Anyway, last September, my wife and I and our young twin girls moved to South Carolina to start a new life. Or so I thought. While living there, I was isolated with my children while my "wife" went to the police academy for 8 weeks. After she graduated, I found out she cheated weeks prior while still attending the police academy. Between that, prior abuse mentally and physically, and other forms of cheating I finally decided enough was enough and I got my kids and myself out of the situation and back to Ohio around all of our support system.
I have been cheated on many times before, and we all know what that does to a person mentally, but this time was different. Instead of beating myself up wondering why I wasn’t good enough, I reminded myself of how far I've come mentally, emotionally & physically. I was angry instead of sad. But I didn’t want revenge. I had two little people watching me now and I needed to show them different. I needed to be stronger than I ever have been. And while I still struggle somedays, I think I'm doing a damn good job despite my ex constantly trying to knock me down. Soon after coming back to Ohio, I got my job back that I had before moving. A job I absolutely love I might add.

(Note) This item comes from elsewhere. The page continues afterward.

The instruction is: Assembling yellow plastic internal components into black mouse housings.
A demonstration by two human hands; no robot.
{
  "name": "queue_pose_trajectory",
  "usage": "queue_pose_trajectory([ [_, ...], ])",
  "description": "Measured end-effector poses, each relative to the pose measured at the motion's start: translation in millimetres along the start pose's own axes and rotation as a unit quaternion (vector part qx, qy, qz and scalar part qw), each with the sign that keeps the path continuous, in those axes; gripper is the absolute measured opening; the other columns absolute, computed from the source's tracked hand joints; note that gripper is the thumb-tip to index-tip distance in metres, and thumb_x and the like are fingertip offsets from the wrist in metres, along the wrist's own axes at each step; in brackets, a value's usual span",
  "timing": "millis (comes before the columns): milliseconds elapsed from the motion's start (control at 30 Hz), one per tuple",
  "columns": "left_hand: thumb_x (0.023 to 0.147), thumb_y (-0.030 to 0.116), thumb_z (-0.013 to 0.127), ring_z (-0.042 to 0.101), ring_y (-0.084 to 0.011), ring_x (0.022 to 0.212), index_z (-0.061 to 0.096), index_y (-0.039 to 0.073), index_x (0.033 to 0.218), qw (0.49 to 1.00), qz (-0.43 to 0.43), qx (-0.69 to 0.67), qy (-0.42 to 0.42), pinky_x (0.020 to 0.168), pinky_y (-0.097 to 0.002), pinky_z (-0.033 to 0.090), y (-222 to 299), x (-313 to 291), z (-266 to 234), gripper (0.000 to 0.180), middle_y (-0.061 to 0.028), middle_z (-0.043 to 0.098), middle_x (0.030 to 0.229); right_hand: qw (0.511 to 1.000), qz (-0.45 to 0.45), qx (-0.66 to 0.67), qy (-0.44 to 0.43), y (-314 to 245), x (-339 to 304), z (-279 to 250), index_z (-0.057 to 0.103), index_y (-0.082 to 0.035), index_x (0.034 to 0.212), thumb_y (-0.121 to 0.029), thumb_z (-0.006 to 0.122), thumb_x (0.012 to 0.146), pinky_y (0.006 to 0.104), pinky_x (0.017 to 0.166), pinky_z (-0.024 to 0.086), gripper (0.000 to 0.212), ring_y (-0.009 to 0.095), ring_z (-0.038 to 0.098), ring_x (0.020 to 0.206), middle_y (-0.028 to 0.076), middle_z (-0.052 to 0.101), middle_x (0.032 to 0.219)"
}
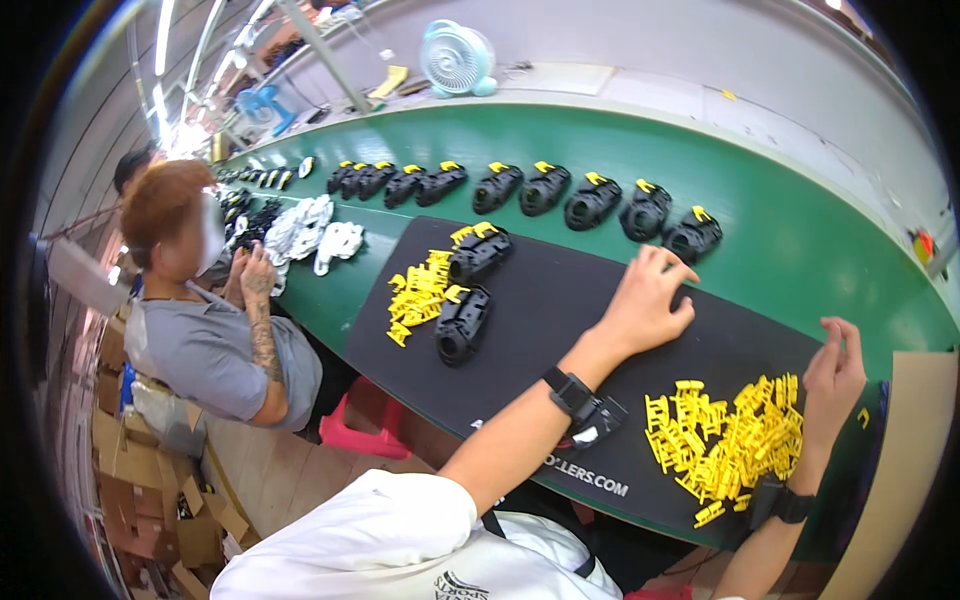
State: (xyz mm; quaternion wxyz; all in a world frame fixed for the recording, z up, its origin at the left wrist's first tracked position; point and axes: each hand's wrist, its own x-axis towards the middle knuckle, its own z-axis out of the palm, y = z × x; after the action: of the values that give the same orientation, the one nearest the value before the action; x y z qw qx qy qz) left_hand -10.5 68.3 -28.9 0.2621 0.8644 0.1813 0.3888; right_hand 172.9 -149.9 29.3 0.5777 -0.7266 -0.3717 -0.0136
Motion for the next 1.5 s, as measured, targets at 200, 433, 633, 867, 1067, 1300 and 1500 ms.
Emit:
queue_pose_trajectory([
  [200,0.076,0.013,0.070,0.051,-0.0334,0.112,0.068,0.004,0.091,0.998,-0.036,-0.043,0.011,0.100,-0.0429,0.046,3,-4,-10,0.017,-0.0137,0.058,0.106,0.999,-0.007,0.036,0.014,-6,-3,11,0.059,-0.008,0.112,-0.024,0.040,0.112,0.0221,0.038,0.019,0.024,0.000,0.030,0.041,-0.007,0.033,0.052],
  [433,0.081,0.015,0.070,0.048,-0.0354,0.116,0.065,0.003,0.100,0.997,-0.005,-0.062,-0.047,0.104,-0.0445,0.043,55,-13,-66,0.023,-0.0158,0.054,0.114,0.997,0.011,0.047,0.065,9,0,5,0.061,-0.010,0.115,-0.027,0.043,0.111,0.0225,0.037,0.016,0.025,-0.001,0.025,0.042,-0.008,0.031,0.054],
  [633,0.085,0.024,0.070,0.045,-0.0410,0.131,0.054,-0.001,0.130,0.988,0.044,0.037,-0.142,0.111,-0.0482,0.040,88,-98,-139,0.053,-0.0237,0.051,0.130,0.996,-0.006,0.059,0.062,9,4,1,0.063,-0.009,0.110,-0.026,0.047,0.110,0.0218,0.040,0.017,0.024,-0.001,0.025,0.045,-0.008,0.033,0.060],
  [867,0.087,0.030,0.066,0.038,-0.0418,0.144,0.048,0.001,0.145,0.968,-0.006,0.196,-0.156,0.119,-0.0490,0.032,68,-177,-140,0.067,-0.0260,0.042,0.150,0.996,0.004,0.076,0.056,11,8,5,0.063,-0.008,0.109,-0.024,0.048,0.110,0.0219,0.040,0.017,0.022,-0.002,0.026,0.045,-0.008,0.034,0.061],
  [1067,0.085,0.026,0.067,0.039,-0.0401,0.143,0.053,0.001,0.141,0.980,0.007,0.166,-0.112,0.120,-0.0494,0.031,67,-185,-138,0.063,-0.0252,0.045,0.149,0.990,-0.034,0.125,0.061,-2,2,-6,0.061,-0.003,0.109,-0.021,0.045,0.110,0.0202,0.036,0.019,0.024,-0.002,0.028,0.043,-0.003,0.058,0.086],
  [1300,0.084,0.023,0.069,0.047,-0.0390,0.136,0.064,0.000,0.121,0.996,0.013,0.074,-0.048,0.115,-0.0487,0.038,57,-196,-141,0.043,-0.0212,0.057,0.134,0.997,-0.040,0.066,-0.010,-60,-22,-14,0.061,-0.004,0.110,-0.019,0.047,0.109,0.0201,0.035,0.018,0.021,0.000,0.029,0.041,-0.004,0.043,0.066],
  [1500,0.086,0.006,0.067,0.065,-0.0262,0.091,0.070,0.002,0.094,0.981,-0.087,-0.160,0.070,0.080,-0.0366,0.053,55,-188,-209,0.010,-0.0106,0.067,0.095,0.975,-0.010,0.217,-0.050,-103,-89,-48,0.059,-0.002,0.114,-0.016,0.048,0.108,0.0195,0.036,0.019,0.018,0.000,0.026,0.039,-0.005,0.038,0.063],
])
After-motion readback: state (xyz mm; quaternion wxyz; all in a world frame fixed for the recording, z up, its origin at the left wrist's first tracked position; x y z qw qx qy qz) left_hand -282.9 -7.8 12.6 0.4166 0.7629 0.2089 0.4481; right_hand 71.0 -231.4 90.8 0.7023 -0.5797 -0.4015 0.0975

One day while working, a co-worker told me about a special that Sheer Photography was doing. I immediately booked a session and said "girl, it's your time now!" Cheesy right? My first encounter with Jen was a little awkward because well, I think we're both a little awkward lol but I wasn't nervous. When the day came for my shoot, I was nervous walking in. But oh so excited. Jen and Brian made the whole experience so comfortable. Normally, I would never walk around in any kind of sexy outfits. Even a bathing suit made me uncomfortable in the past. But I was determined to strut my stuff and show myself how incredibly beautiful I truly am. With the help of Jen and Brian, I accomplished that. At my reveal, seeing my photos made my jaw drop. I think I even said, "is that really me?!" I was so proud of myself!! I still am. This shoot helped me in ways I could never fully explain. So thank you Jen and Brian! You are two truly amazing people.